Cavell And Film Theory
Uploaded by megatow on Dec 05, 2004
In his opening pages, Cavell tells us that when he was writing The World Viewed he felt he was writing a "metaphysical memoir" of a period of his life, the period in which the experience of going to the movies was a normal part of his week.
…Not the story of a period of my life but an account of the conditions it has satisfied. A book thus philosophically motivated ought to account philosophically for the motive in writing it. What broke my natural relation to movies? What was that relation, that its loss seemed to demand repairing, or commemorating, by taking thought? (The World Viewed, page xix)

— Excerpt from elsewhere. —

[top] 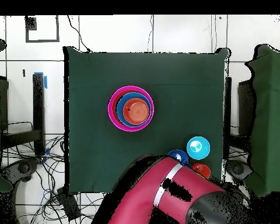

From within what Cavell calls the "natural relation to movies," film appears magically to satisfy a wish, a wish we may not even have recognized as our own: the wish for the world re-created in its own image, which is also the wish to be able to view the world unseen, free from responsibility. And by appearing to satisfy this wish, Cavell suggests, film seems to us to confirm something already true of our existence:
In viewing films, the sense of invisibility is an expression of modern privacy or anonymity. It is as though the world's projection explains our forms of unknownness and our inability to know. The explanation is not so much that the world is passing us by, as that we are displaced from our natural habitation within it, placed at a distance from it. The screen…makes displacement appear as our natural condition. (The World Viewed, page 39)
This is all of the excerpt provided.